Dazu kommt, daß die Exegeten bereits schriftlich vorgegebene Sammlungen von Texten als Urbestand des Evangeliums eruieren konnten - auch das setzt eine längere Zeit für die Entstehung der Endfassung voraus. Weiters steht fest, daß Markus kein Augenzeuge des Lebens Jesu war, da er gelegentlich ungenaue Ortsangaben macht (etwa 5,1; 7,31). Aus all diesen Gründen wird die Abfassungszeit meist zwischen 65 und 70 nach Christus angesetzt.

Man kann heute kaum über die Entstehungszeit der Evangelien sprechen, ohne die Diskussion über das kleine Papyrus-Fragment 7Q5 in den Höhlen von Qumran zu berücksichtigen. Nur einige wenige Buchstaben sind darauf zu entziffern. Einige Forscher meinen, ein um das Jahr 50 nach Christus zu datierendes Schriftstück gefunden zu haben,das den Vers Mk 6,53 enthalte.

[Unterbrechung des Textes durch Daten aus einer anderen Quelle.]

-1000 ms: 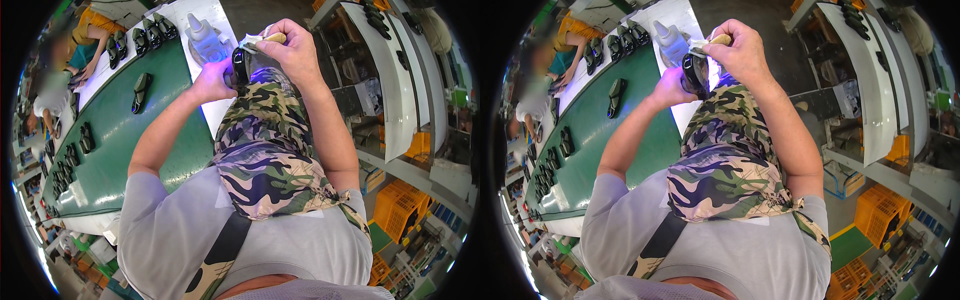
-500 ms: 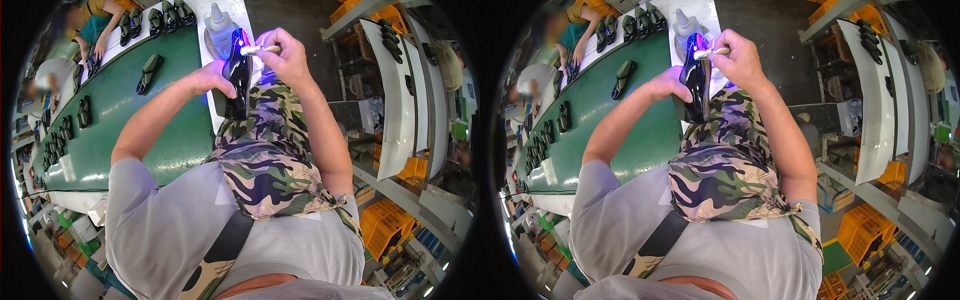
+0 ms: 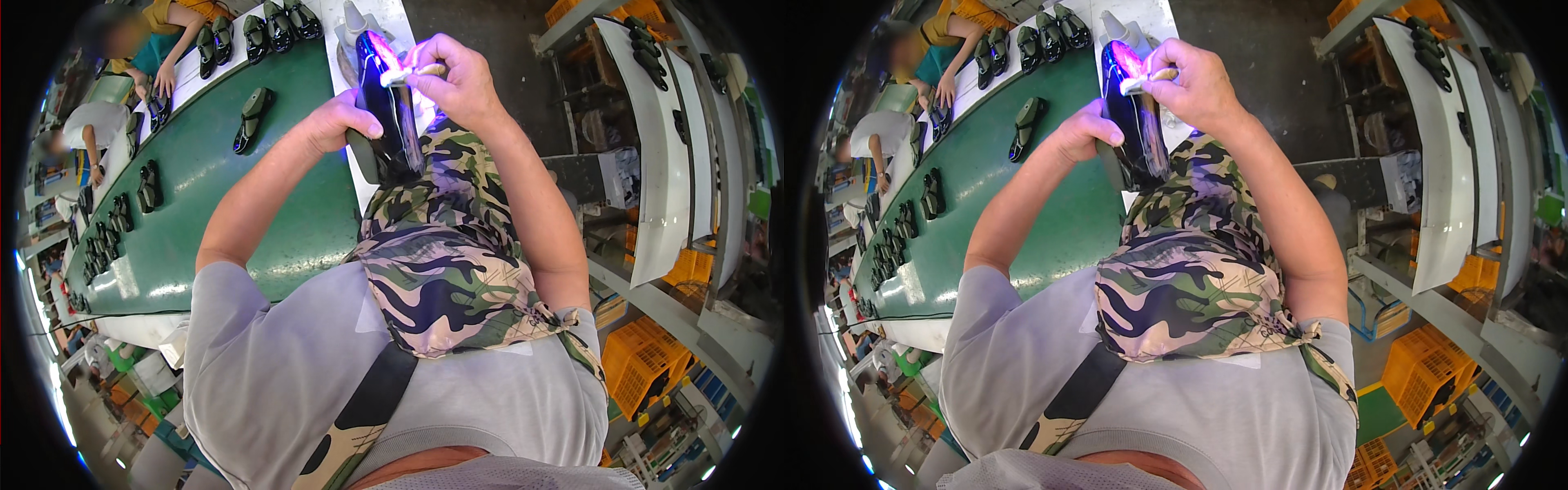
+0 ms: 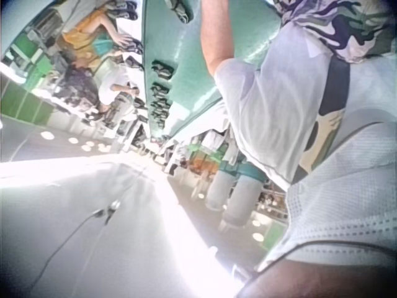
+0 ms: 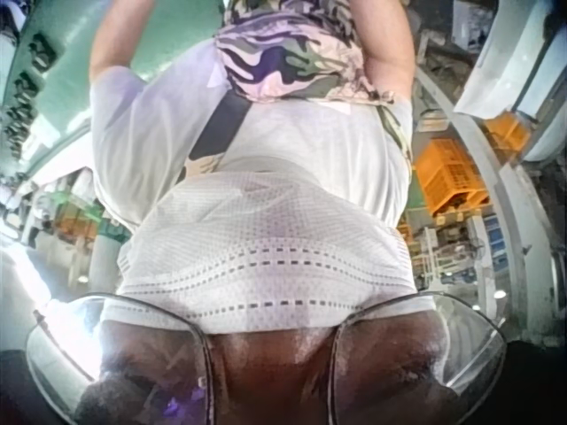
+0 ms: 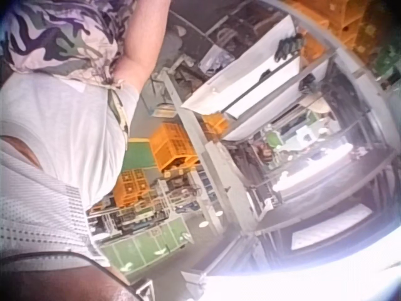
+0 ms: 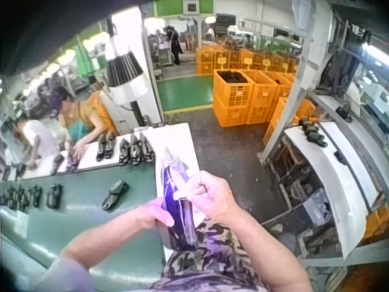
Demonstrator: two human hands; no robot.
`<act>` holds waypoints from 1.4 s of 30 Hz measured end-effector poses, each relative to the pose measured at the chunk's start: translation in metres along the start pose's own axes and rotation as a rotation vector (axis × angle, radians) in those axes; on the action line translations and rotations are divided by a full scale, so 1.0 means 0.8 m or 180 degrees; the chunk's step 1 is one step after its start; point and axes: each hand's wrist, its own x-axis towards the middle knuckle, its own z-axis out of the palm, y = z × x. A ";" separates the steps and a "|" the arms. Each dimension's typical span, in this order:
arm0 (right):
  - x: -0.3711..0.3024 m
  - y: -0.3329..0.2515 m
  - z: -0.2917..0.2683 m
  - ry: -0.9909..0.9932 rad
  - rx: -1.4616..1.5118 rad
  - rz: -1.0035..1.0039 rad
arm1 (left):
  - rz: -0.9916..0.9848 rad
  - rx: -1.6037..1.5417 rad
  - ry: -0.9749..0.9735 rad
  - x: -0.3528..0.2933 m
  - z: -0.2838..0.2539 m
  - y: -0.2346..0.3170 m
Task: The recorder is applying a liquid adhesive or cleaner to the edges and soles of black shoes using a small sponge or cloth before placing them on a shelf.
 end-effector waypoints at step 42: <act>-0.119 0.039 -0.038 0.1780 0.1671 0.1535 | 0.1909 -0.0226 0.1070 0.050 0.024 -0.061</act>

• Die Richtigkeit dieser Behauptung stößt bei Fachleuten auf Skepsis. Doch: auch wenn man 7Q5 für ein altes Markus-Fragment hält, ist damit lange nicht sichergestellt, daß „Markus sein Evangelium wenige Jahre nach dem Tod und der Auferstehung Christi niederschrieb", wie dies die Zeitschrift „30 Tage in Kirche und Welt" (6/ 91) auf der Titelseite behauptet hat. Es könnte höchstens heißen, daß die dem Markus vorliegenden Traditionen noch umfangreicher waren, als dies bislang angenommen wurde. Die ebenda aufgestellte Behauptung, 7Q5 würde „ein Jahrhundert moderner Bibelinterpretation geradezu unter den Tisch kehren" (S.10), erscheint eher als Wunschdenken eines Autors, der nicht verstanden hat, daß die Bibel auch dann Wort Gottes bleibt, wenn sie nicht in allen Punkten die Geschichte exakt wiedergibt.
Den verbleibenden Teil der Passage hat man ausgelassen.